Como se não bastasse, existem também outros compostos no vinho que dão uma ajudinha na nossa flora intestinal. Os polifenóis, antioxidantes que dão ao vinho tinto sua cor, alimentam as “boas” bactérias intestinais como Enterococcus, Prevotella, Bacteroides e Bifidobacterium. Os polifenóis também removem as bactérias intestinais nocivas para dar espaço para o crescimento de novas colônias de “boas” bactérias. E não é só no vinho que a gente encontra os polifenóis. 

Se a gente se empolgar no assunto, até as leveduras selvagens parecem entrar no time. A Saccharomyces cerevisiae é encontrada em muitas fermentações expontâneas e aumenta a absorção de zinco, magnésio, cálcio e ferro através da parede intestinal. 

Obviamente que estamos falando de vinho, e vinho contém álcool, que é uma toxina.
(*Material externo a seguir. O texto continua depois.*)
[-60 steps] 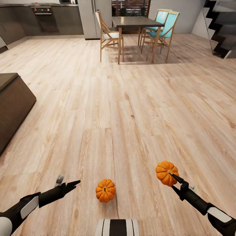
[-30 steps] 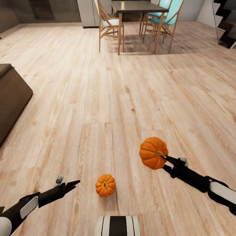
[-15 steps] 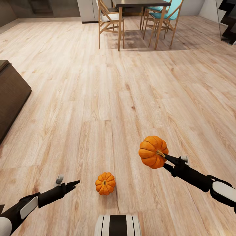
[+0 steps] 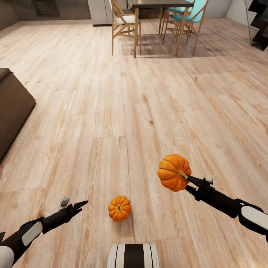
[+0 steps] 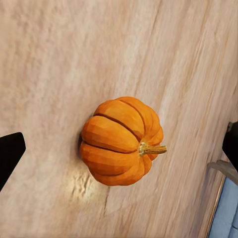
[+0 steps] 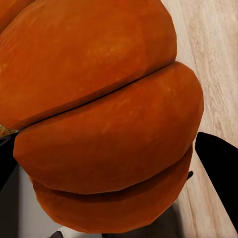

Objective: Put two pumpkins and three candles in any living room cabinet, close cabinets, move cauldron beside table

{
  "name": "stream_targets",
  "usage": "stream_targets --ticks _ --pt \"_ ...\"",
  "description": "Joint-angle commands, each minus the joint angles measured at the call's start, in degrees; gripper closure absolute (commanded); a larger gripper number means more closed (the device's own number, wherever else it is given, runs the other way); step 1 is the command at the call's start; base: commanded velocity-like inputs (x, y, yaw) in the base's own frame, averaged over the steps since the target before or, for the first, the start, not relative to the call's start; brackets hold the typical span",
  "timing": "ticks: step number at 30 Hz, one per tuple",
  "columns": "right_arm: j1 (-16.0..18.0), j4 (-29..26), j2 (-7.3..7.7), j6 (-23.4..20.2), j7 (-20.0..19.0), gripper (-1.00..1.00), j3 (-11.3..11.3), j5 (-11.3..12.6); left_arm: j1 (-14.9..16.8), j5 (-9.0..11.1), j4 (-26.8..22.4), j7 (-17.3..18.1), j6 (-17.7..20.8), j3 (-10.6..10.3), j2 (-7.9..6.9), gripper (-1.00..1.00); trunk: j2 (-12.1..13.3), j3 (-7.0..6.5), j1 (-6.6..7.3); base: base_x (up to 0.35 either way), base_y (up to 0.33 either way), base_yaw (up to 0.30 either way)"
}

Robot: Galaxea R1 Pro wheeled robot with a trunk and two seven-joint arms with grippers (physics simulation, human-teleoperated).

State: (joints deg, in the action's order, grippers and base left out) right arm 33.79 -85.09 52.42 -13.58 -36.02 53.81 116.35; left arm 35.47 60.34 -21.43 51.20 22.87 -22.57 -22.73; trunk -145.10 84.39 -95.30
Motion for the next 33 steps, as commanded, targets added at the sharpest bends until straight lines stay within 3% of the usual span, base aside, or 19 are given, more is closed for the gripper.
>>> stream_targets --ticks 1,6,13,19,33 --pt "0.16 0.02 0.05 -0.31 -0.19 1.0 0.24 0.63 0.03 0.59 -0.01 0.05 0.51 -0.29 -0.04 -1.0 -0.02 0.04 0.01 0.0 0.0 0.0" --pt "0.14 0.02 0.05 -0.31 -0.19 1.0 0.24 0.63 0.03 0.57 0.04 -0.54 0.51 -0.29 0.07 -1.0 -0.02 0.04 0.01 0.0 0.0 0.0" --pt "0.15 0.02 0.05 -0.31 -0.26 1.0 0.24 0.63 0.04 0.89 -0.41 -5.28 0.51 -0.21 0.14 -1.0 -0.02 0.04 0.01 0.0 -0.09 0.0" --pt "0.14 0.02 0.07 -0.31 -0.28 1.0 0.24 0.63 0.03 0.85 -0.45 -5.64 0.51 -0.26 0.14 -1.0 -0.02 0.04 0.01 0.0 -0.066 0.0" --pt "0.15 -0.32 0.05 -0.31 -0.28 1.0 0.24 0.63 0.03 0.83 0.01 -5.76 0.51 -0.29 0.06 -1.0 -0.02 0.04 0.01 0.0 -0.222 0.0"
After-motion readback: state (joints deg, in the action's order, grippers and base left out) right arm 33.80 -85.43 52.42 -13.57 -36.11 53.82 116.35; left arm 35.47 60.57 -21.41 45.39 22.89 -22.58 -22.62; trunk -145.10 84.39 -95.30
Então não seria absolutamente inteligente a gente depender somente do vinho para o aporte dessas bactérias e componentes benéficos para nossa dieta. O vinho, por mais natural que seja, também tem componentes que podem fazer bastante mal à flora intestinal, como o açúcares, o próprio álcool e o acetaldeído. Aliás, sim, o excesso de álcool pode matar ou inibir as mesmas bactérias benéficas que tanto falamos. Então vamos ter bom senso. Ninguém aqui está dizendo para largar sua kombucha, seu chucrute ou seu kefir e se entupir de vinho. A discussão é mais sutil que essa – é sobre a vida do vinho, mesmo. E claro que o excesso, de qualquer coisa nessa vida, em vez de fazer bem, fazer mal.